=== Exercise ===
From the material below, return every line that includes "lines".

==============================

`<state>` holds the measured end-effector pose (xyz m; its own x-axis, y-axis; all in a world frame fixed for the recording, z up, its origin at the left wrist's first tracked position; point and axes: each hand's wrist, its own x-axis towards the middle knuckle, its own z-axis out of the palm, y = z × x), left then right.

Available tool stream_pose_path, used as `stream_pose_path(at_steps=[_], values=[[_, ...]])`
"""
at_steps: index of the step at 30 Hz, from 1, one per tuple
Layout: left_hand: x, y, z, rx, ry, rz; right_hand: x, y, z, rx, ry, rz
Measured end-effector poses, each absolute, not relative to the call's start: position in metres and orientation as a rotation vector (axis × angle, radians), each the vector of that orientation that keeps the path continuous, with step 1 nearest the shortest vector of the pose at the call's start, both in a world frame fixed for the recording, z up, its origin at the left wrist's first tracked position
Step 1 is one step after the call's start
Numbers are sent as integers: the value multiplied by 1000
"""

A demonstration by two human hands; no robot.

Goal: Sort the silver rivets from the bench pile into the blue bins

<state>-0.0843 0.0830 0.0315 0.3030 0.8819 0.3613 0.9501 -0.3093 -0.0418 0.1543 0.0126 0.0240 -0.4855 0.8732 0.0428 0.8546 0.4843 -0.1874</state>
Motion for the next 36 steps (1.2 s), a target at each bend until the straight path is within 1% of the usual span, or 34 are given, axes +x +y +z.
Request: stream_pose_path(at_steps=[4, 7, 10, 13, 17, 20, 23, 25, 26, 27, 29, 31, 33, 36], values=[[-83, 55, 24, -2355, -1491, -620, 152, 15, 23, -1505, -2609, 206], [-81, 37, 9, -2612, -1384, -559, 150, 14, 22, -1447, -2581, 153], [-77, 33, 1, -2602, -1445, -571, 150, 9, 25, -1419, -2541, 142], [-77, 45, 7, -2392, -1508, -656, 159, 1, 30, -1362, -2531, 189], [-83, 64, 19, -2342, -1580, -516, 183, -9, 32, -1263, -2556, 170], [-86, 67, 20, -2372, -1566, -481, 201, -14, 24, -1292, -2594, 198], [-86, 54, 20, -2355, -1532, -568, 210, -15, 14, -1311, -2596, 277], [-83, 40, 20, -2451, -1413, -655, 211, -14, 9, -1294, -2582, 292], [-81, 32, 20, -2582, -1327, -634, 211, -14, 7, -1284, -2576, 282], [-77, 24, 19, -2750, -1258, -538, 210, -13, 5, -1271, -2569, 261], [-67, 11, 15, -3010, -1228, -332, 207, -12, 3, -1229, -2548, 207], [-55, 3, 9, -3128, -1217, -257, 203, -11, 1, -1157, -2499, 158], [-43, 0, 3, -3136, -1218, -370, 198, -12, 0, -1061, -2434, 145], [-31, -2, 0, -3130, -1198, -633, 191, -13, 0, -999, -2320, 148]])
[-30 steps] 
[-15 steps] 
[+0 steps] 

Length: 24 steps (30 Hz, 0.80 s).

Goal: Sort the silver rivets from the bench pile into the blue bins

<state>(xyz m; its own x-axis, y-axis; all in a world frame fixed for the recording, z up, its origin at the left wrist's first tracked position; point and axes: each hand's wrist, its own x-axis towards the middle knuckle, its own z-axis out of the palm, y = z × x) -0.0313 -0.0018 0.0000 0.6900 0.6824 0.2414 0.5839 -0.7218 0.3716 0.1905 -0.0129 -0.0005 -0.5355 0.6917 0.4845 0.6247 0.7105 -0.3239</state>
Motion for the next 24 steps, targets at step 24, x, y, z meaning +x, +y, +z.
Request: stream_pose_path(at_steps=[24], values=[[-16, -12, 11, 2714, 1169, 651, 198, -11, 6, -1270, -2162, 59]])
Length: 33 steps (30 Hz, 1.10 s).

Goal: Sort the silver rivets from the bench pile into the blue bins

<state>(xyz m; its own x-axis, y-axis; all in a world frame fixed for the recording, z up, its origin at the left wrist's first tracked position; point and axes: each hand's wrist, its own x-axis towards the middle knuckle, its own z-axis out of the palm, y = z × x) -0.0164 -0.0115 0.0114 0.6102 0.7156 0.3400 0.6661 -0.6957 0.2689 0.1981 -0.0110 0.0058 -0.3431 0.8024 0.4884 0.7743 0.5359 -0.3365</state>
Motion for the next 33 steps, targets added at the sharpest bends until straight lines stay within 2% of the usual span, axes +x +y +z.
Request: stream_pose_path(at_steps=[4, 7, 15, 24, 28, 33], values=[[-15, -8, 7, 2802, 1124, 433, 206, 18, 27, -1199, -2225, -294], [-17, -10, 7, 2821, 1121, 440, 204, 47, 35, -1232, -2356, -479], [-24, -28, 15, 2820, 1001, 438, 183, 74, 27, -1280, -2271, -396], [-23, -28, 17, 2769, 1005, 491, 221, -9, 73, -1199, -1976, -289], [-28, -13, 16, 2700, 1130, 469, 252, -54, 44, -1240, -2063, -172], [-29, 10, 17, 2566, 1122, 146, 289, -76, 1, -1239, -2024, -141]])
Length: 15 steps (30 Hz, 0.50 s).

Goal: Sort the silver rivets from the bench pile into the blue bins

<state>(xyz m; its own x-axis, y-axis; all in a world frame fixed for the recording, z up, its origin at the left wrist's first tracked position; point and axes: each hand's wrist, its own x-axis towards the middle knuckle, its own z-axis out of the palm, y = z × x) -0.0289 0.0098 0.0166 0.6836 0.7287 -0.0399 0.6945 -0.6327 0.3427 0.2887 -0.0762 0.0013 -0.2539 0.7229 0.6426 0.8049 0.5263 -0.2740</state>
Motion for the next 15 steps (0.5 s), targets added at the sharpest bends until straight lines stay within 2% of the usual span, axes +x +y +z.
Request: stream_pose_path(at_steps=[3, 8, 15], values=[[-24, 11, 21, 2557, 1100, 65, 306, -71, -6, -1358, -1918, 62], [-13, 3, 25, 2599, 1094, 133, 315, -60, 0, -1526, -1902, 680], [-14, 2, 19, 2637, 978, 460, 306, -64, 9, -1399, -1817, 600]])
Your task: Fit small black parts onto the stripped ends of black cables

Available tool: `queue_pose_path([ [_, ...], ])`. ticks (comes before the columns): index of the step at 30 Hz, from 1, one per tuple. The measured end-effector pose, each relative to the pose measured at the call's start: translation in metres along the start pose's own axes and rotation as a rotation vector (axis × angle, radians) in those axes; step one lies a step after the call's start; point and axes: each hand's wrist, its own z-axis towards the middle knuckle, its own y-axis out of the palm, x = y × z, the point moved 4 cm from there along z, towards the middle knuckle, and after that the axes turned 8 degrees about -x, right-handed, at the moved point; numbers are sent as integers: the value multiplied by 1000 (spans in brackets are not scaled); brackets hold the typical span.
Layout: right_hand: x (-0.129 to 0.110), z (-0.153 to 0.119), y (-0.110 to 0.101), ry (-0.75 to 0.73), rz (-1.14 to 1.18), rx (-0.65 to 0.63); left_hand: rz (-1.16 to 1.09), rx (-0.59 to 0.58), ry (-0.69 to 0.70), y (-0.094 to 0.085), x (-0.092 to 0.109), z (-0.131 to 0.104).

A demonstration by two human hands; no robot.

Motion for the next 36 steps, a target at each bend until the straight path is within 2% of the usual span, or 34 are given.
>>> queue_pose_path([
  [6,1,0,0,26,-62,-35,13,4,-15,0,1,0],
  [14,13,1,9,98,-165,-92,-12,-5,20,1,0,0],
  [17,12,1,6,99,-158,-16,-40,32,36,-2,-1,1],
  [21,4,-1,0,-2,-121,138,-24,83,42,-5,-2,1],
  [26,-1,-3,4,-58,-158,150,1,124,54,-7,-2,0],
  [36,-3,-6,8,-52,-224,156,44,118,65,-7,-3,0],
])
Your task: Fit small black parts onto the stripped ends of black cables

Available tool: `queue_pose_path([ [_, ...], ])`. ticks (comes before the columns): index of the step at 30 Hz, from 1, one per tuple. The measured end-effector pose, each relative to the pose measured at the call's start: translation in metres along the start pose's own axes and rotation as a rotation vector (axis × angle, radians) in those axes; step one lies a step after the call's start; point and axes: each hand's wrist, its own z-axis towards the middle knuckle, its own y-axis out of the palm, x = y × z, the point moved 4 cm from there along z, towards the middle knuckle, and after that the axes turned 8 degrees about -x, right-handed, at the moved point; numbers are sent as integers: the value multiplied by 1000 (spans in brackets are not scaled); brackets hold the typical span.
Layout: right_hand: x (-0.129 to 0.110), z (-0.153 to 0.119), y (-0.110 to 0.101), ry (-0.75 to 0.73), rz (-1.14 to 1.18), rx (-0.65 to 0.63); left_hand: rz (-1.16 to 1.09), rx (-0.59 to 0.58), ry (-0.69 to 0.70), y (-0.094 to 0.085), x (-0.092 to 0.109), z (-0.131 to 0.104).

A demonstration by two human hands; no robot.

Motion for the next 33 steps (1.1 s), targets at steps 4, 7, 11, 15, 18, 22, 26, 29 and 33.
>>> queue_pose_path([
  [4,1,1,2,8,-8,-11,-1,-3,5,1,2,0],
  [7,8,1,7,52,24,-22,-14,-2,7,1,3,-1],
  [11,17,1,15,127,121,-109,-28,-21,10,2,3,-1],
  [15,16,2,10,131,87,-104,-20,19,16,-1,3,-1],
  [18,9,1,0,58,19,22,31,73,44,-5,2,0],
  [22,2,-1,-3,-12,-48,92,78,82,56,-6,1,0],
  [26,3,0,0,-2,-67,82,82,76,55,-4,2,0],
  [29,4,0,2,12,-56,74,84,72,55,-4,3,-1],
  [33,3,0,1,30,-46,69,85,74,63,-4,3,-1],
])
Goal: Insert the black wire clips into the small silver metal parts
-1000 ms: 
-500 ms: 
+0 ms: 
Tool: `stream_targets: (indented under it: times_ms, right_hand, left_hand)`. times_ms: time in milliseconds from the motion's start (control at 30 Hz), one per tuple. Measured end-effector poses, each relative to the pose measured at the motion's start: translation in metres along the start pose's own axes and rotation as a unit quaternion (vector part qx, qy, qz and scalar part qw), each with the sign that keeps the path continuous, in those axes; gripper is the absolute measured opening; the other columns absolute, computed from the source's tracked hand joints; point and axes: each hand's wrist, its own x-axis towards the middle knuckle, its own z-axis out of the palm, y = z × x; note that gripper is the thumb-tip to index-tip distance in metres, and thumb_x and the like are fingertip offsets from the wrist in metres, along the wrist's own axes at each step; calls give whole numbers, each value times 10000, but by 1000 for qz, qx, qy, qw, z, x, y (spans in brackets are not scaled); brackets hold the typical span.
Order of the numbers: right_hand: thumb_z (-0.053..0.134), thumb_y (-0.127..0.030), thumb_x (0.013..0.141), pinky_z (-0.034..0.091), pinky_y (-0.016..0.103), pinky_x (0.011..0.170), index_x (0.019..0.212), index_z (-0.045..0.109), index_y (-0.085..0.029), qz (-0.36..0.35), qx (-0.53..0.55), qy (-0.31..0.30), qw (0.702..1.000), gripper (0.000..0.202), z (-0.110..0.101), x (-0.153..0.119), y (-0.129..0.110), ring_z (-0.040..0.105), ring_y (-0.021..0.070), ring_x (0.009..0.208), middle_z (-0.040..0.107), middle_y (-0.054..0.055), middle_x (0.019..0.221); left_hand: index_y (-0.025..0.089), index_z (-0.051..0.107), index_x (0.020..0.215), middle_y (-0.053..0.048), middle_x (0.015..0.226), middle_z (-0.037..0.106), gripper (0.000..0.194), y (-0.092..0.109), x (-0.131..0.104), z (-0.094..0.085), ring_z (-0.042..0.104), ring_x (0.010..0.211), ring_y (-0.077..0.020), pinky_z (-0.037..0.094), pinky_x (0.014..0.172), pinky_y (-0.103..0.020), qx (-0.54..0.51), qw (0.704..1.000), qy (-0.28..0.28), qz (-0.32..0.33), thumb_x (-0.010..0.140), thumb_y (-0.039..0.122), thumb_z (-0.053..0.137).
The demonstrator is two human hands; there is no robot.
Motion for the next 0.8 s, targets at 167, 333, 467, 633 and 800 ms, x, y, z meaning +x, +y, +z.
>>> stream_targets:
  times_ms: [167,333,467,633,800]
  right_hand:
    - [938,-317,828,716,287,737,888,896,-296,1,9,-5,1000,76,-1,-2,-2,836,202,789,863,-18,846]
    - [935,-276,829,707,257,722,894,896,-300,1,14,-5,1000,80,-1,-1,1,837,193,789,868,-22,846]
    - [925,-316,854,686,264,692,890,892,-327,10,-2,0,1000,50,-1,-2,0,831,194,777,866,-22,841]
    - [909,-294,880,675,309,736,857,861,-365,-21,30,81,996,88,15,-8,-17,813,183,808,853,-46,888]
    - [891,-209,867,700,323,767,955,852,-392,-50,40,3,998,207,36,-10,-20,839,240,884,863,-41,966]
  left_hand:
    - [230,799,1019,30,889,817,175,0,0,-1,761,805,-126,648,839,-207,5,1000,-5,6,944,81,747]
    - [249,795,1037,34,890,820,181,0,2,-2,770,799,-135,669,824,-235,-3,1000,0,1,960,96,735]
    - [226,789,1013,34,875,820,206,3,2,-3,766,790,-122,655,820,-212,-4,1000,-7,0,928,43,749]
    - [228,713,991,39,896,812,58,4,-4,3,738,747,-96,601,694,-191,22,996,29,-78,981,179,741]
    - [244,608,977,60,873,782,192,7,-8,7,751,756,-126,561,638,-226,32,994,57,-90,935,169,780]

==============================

=== Answer ===
Motion for the next 33 steps, targets added at the sharpest bends until straight lines stay within 2% of the usual span, axes +x +y +z.
Motion for the next 15 steps (0.5 s), targets added at the sharpest bends until straight lines stay within 2% of the usual span, axes +x +y +z.

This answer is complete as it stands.